Influential Leaders

Zak Ammar

Founder and CEO, Vixster
Recognition Year(s): 2021
School: Walker College of Business, Appalachian State University
Location: United States

Through his business, Vixster, Zak Ammar provides a critical eco-friendly service to people living in the High Country of North Carolina, positively impacting their lives and the environment. 

Vixster is a waste and recycling collection service that serves subscribers in 15 counties in three neighboring states. With its digital, GPS platform, users create accounts to find drivers in their vicinity, request on-demand pickups, and pay online. "Vixster addresses the rural waste management challenge by linking waste producers with community members willing to remove it for a fee," said Ammar.

Vixter is also different in how it manages recycling and reduces landfill space. Ammar explained that "more than 60% of landfill is recyclable material." He believes that when people have access to recycling and waste removal services, they are more likely to recycle products correctly, thereby diverting recyclable content from the landfill.
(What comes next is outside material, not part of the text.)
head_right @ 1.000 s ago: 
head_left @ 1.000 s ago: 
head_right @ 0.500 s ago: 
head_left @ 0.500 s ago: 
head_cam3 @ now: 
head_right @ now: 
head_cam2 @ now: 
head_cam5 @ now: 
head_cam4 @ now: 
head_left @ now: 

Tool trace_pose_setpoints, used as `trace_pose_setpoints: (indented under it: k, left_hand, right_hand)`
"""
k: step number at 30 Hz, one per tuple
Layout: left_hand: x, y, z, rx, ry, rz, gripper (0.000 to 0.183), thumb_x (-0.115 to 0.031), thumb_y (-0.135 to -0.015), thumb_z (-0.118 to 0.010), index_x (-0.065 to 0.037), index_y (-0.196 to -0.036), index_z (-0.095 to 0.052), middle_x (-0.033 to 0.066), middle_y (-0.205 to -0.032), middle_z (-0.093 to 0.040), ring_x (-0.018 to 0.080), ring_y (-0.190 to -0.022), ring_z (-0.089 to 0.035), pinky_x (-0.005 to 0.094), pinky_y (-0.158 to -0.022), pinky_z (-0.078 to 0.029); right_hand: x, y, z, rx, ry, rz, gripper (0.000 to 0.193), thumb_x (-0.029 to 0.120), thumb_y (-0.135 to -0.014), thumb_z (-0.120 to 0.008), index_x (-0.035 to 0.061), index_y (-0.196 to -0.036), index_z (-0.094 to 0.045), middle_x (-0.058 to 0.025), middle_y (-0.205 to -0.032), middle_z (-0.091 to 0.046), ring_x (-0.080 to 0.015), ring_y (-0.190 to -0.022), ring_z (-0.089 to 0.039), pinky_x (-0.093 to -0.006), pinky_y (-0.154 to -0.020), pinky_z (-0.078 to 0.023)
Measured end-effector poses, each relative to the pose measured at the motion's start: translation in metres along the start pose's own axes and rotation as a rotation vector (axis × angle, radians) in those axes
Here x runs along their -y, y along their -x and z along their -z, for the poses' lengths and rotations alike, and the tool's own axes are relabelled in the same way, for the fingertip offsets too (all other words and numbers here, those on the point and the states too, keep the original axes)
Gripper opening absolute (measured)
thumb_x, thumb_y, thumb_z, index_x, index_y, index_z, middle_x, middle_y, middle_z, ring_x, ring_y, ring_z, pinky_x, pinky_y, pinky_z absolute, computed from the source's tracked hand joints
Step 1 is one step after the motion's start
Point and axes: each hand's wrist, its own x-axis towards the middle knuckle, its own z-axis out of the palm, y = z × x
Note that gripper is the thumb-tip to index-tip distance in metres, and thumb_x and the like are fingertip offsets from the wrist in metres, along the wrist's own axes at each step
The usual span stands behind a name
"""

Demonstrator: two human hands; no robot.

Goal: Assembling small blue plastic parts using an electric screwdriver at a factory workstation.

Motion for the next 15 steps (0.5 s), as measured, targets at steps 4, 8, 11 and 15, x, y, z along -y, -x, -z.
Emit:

Most waste removal services charge extra fees to pick up recycling, but not Vixster. To serve the people in the community, support the environment, and promote sustainability, Vixster charges no additional feed to clients who want to include recycling in their waste removal service. In addition, a percentage of Vixster's revenue goes toward sustainability causes in the community.

While attending graduate school at Appalachian State University in Boone, North Carolina, Ammar found that rural residents struggled with the inconvenience of transporting their garbage to appropriate drop-off centers. Thus, Vixster was born. Applying the knowledge and skills he acquired in his MBA program and its entrepreneurship competition, Ammar is making innovative changes to the waste removal industry. 

As a young entrepreneur, Ammar knows the importance of the “sharing economy," a socioeconomic system based on the sharing of resources and peer-to-peer services. Ammar's innovative business model has been sustainable; his company continues to add subscribers, provide work for haulers, and reduce landfill buildup.

Ammar has shared his entrepreneurial experiences and knowledge with students in local primary and secondary school classrooms. At Blowing Rock School in North Carolina, Ammar created and co-teaches an introductory entrepreneurship course to eighth grade students. His students spend a full school year developing business and marketing plans and a budget. Ammar assists them and provides guidance on best practices in their planned businesses. He offers solutions to problems and encourages students to think outside the box. Similar to his own entrepreneurship competition in graduate school, Ammar concludes the school year with a scaled-down version of the contest. Panelists judge the students’ work and decide which students will receive real funding to launch their businesses.

Ammar also serves as a mentor in the Western Youth Network and is an adjunct professor in the Management Department at the Walker College of Business.